Q1: Is now a good time to sell my home?
In Austin in late 2025, the market has shifted from the overheated seller conditions of 2021 to a more balanced environment that is now tilting slightly back in favor of sellers. Unlock MLS data shows about a 5.07 month supply of homes across the Austin MSA, with the median sales price up 1.6 percent year over year, the average sales price up 5.3 percent year over year, and the median days on market at 57 days. Together, those numbers point to steady buyer demand and improving pricing power for sellers compared to earlier in 2025. With mortgage rates easing and buyer activity picking up in the fourth quarter, it may be a very good time to sell if you have been sitting on the sidelines waiting for conditions to improve, especially if you pair this backdrop with smart pricing, strong preparation, and a clear negotiation plan.
At Shipman Partners, we start with your specific micro market, not the Austin headlines. We pull Unlock MLS data for your neighborhood, school district, and price band to look at days on market, list to sale price ratios, current competition, and how often sellers are making price reductions. Then we overlay your situation: are you relocating, moving up, downsizing, or unlocking equity for retirement. Sometimes we recommend listing quickly to capture improving momentum. Other times we suggest 30 to 45 days of focused prep so the home is clearly one of the top three choices in your segment the day it hits the market.
Because we are a boutique, family owned Austin brokerage, you will not get a generic answer like yes or no. We will sit down, show you the actual numbers for your area, and give you a clear recommendation with best case, typical, and conservative scenarios so you can decide whether now is the right time for you to sell.
Q2: How much is my home worth?
In Austin, your value is driven by hyper local factors: school district lines, commute patterns, tech employment hubs, and even which side of a major road your subdivision sits on. Automated values from portals rarely understand those nuances, especially now that the market has cooled and price cuts are more common.
When you ask us what your home is worth, we prepare a custom Comparative Market Analysis using Unlock MLS data for the five county Austin area and then narrow it down to your true peers: same general location, similar age, size, and lot type, similar updates, and similar schools. We also look hard at current competition and pending sales, because those are the listings your buyers are comparing you to on their phones.

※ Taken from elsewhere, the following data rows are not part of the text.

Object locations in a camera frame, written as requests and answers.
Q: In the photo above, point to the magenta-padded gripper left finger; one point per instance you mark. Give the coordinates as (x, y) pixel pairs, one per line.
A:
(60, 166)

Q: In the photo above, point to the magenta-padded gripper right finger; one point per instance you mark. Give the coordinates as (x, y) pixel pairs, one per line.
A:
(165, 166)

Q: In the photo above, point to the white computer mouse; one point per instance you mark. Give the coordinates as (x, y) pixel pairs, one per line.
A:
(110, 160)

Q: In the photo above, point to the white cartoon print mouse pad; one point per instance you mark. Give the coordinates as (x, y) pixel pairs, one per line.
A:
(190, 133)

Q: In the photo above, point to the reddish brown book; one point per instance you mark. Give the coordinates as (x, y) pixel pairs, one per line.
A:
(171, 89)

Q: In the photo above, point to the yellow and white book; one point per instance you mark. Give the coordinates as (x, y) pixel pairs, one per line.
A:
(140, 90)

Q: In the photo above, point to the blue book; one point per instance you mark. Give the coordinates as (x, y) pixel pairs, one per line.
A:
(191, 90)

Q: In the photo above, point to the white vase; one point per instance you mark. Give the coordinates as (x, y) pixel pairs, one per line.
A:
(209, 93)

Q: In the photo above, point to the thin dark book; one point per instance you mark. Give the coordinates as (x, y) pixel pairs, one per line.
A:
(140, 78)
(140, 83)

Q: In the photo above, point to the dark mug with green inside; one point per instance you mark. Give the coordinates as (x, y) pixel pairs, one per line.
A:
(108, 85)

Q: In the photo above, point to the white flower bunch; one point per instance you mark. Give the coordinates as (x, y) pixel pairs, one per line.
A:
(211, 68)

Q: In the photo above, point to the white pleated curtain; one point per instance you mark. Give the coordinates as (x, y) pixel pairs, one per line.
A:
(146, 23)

Then we walk the property in person. We factor in floor plan, condition, finishes, views, outdoor living, and how well the home will photograph and show in the Austin light. From there, we give you a realistic value range plus three pricing strategies and a net sheet for each. Online estimates become background noise. Your pricing is anchored in real Austin data and in what we see on the ground every day.
Q3: How long will it take to sell my home?
Recently, the typical Austin home has been taking around 2 to 3 months on the market before going under contract, compared to much faster times during the pandemic. Data from from the MLS shows the median days on market in the Austin area in the 55 to 65 day range in late 2025, plus roughly 30 to 45 days for a financed buyer to close after contract.
Your specific timing will depend on four big factors in our market:
- How competitive your price is versus similar homes in your immediate area
- Whether your condition and presentation match what buyers expect at that price
- Your price band and product type, for example a move in ready single family home in a strong school district may move faster than a dated condo in a soft submarket
- Seasonality and mortgage rate trends at the time you list
At Shipman Partners, we do not guess. We pull days on market stats for homes like yours over the past 3 to 6 months and give you a realistic timing range. For example, we might say: “Most homes like yours in this school district have gone under contract in 21 to 35 days when priced correctly. If we are not on track by week three, here is our Plan B.” That way you know what to expect and when we would recommend adjustments if the market is not responding.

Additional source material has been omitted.